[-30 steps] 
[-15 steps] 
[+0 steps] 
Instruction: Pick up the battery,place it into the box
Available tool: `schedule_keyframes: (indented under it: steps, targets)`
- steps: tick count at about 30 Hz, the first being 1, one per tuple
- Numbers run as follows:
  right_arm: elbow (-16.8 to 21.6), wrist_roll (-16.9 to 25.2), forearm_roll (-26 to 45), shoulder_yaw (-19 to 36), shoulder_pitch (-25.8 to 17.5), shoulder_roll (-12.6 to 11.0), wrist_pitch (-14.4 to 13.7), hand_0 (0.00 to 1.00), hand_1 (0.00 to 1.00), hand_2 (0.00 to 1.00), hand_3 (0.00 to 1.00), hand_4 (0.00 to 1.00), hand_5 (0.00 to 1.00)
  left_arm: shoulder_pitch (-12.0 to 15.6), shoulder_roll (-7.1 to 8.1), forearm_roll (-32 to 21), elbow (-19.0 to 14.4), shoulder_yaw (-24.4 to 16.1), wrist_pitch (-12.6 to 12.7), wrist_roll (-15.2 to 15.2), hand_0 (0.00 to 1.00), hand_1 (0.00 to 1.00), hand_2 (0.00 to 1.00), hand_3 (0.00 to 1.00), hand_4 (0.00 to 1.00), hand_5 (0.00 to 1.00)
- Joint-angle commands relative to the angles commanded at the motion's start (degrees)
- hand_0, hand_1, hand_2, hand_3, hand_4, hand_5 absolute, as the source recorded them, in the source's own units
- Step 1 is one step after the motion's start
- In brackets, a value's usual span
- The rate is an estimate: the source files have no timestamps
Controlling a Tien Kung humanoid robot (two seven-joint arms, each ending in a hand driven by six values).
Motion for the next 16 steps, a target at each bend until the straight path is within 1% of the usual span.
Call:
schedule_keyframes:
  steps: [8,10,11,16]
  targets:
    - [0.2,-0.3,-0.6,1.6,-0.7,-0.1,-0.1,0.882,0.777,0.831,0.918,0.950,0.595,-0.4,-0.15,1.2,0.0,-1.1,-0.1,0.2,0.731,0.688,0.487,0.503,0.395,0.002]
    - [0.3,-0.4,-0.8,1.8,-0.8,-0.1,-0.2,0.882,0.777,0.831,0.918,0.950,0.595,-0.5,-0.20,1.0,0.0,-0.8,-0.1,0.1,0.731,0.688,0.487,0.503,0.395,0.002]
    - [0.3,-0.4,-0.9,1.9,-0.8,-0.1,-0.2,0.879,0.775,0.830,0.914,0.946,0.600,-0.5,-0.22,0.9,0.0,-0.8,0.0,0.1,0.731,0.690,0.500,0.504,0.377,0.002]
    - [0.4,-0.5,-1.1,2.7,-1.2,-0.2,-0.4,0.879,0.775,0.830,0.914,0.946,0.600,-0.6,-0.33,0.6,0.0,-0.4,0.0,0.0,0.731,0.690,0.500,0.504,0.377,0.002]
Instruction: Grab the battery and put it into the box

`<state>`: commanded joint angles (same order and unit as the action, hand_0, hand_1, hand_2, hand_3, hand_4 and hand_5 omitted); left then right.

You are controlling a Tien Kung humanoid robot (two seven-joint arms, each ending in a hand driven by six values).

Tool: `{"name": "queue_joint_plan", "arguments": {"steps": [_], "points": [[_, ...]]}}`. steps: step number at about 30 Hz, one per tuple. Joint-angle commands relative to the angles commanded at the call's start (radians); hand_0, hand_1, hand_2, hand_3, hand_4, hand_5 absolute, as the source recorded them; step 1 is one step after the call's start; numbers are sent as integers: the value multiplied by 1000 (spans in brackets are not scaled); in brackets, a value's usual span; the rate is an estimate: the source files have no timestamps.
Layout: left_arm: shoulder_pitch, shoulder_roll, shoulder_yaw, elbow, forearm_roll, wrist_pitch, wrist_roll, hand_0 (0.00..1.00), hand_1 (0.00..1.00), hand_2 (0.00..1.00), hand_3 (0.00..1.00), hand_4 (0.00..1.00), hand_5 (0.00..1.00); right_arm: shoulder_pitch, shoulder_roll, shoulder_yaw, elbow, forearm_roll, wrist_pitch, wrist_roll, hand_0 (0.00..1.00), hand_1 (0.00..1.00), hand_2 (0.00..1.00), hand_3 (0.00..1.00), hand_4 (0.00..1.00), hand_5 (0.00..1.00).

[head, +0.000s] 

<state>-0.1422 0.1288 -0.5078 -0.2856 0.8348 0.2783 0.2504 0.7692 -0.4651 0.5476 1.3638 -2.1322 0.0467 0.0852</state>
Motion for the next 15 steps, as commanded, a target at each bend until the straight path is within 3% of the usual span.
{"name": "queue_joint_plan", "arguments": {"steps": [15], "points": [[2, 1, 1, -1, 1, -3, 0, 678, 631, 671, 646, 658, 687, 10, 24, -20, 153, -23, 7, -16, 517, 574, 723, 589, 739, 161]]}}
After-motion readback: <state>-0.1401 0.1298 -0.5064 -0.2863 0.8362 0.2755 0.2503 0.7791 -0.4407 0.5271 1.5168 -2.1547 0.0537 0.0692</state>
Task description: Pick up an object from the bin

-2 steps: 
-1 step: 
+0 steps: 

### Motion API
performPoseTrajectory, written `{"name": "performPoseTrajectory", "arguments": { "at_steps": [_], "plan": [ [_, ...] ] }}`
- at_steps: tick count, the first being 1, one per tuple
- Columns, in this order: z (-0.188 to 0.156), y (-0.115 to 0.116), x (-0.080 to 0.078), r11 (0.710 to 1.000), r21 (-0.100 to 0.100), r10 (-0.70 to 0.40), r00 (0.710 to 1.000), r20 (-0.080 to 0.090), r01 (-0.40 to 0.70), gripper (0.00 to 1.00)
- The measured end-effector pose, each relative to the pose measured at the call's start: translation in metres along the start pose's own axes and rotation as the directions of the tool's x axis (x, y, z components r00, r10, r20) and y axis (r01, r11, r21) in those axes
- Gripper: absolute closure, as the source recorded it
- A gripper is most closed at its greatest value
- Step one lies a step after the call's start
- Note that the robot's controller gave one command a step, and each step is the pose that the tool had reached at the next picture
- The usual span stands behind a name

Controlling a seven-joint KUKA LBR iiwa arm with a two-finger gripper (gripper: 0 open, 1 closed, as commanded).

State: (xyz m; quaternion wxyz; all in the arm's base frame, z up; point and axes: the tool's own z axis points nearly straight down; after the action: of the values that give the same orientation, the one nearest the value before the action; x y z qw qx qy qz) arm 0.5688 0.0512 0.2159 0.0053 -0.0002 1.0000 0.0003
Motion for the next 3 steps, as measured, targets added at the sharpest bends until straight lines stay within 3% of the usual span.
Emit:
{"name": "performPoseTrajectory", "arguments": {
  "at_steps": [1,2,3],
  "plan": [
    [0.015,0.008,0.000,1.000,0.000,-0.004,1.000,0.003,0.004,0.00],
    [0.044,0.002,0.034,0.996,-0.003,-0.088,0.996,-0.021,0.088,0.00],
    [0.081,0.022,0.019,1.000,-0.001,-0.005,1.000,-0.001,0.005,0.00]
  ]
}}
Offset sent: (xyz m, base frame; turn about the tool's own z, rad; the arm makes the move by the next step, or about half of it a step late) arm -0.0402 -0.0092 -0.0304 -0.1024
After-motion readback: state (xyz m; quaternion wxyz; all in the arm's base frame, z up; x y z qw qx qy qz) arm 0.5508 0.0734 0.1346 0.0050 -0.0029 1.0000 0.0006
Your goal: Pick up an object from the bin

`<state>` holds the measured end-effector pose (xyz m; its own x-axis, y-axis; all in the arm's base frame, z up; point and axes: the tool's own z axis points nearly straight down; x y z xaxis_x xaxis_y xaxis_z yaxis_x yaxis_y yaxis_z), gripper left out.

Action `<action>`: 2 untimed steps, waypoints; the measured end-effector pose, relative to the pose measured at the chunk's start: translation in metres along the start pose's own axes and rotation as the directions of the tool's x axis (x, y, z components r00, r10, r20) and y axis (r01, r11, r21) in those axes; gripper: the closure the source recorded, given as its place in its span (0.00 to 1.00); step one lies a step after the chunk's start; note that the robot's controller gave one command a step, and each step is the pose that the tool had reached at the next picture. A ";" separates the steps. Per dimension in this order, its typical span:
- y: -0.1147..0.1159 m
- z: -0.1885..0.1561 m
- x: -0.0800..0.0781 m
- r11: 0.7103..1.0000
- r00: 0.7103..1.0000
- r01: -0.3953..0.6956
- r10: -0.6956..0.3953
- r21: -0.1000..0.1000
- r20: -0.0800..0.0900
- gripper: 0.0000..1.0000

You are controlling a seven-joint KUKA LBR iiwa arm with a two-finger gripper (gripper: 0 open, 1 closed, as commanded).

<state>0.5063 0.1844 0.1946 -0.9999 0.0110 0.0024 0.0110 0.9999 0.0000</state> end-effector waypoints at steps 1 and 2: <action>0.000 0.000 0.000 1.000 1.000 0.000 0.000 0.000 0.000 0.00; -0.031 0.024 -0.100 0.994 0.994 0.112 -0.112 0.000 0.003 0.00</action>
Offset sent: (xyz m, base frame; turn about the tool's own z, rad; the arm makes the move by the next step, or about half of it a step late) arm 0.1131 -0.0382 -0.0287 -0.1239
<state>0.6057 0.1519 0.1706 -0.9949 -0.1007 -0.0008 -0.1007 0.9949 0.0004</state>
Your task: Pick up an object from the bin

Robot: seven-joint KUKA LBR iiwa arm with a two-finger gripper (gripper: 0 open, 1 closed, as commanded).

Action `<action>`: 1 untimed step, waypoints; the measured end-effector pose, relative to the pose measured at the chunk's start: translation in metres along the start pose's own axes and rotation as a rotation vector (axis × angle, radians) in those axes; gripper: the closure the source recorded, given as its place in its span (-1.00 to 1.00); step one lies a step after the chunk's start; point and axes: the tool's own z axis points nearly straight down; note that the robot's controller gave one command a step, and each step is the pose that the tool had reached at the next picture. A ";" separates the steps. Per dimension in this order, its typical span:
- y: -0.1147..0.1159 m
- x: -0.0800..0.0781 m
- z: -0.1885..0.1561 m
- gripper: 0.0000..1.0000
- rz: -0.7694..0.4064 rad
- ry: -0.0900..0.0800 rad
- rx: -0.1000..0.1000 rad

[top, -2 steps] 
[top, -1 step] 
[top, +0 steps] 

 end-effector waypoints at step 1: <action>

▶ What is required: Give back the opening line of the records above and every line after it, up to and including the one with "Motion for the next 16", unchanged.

▶ Reply to the task:
[-30 steps] 
[-15 steps] 
[+0 steps] 
Instruction: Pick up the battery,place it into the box
Available tool: `schedule_keyframes: (indented under it: steps, targets)`
- steps: tick count at about 30 Hz, the first being 1, one per tuple
- Numbers run as follows:
  right_arm: elbow (-16.8 to 21.6), wrist_roll (-16.9 to 25.2), forearm_roll (-26 to 45), shoulder_yaw (-19 to 36), shoulder_pitch (-25.8 to 17.5), shoulder_roll (-12.6 to 11.0), wrist_pitch (-14.4 to 13.7), hand_0 (0.00 to 1.00), hand_1 (0.00 to 1.00), hand_2 (0.00 to 1.00), hand_3 (0.00 to 1.00), hand_4 (0.00 to 1.00), hand_5 (0.00 to 1.00)
  left_arm: shoulder_pitch (-12.0 to 15.6), shoulder_roll (-7.1 to 8.1), forearm_roll (-32 to 21), elbow (-19.0 to 14.4), shoulder_yaw (-24.4 to 16.1), wrist_pitch (-12.6 to 12.7), wrist_roll (-15.2 to 15.2), hand_0 (0.00 to 1.00), hand_1 (0.00 to 1.00), hand_2 (0.00 to 1.00), hand_3 (0.00 to 1.00), hand_4 (0.00 to 1.00), hand_5 (0.00 to 1.00)
- Joint-angle commands relative to the angles commanded at the motion's start (degrees)
- hand_0, hand_1, hand_2, hand_3, hand_4, hand_5 absolute, as the source recorded them, in the source's own units
- Step 1 is one step after the motion's start
- In brackets, a value's usual span
- The rate is an estimate: the source files have no timestamps
Controlling a Tien Kung humanoid robot (two seven-joint arms, each ending in a hand driven by six values).
Motion for the next 16 steps, a target at each bend until the straight path is within 1% of the usual span.

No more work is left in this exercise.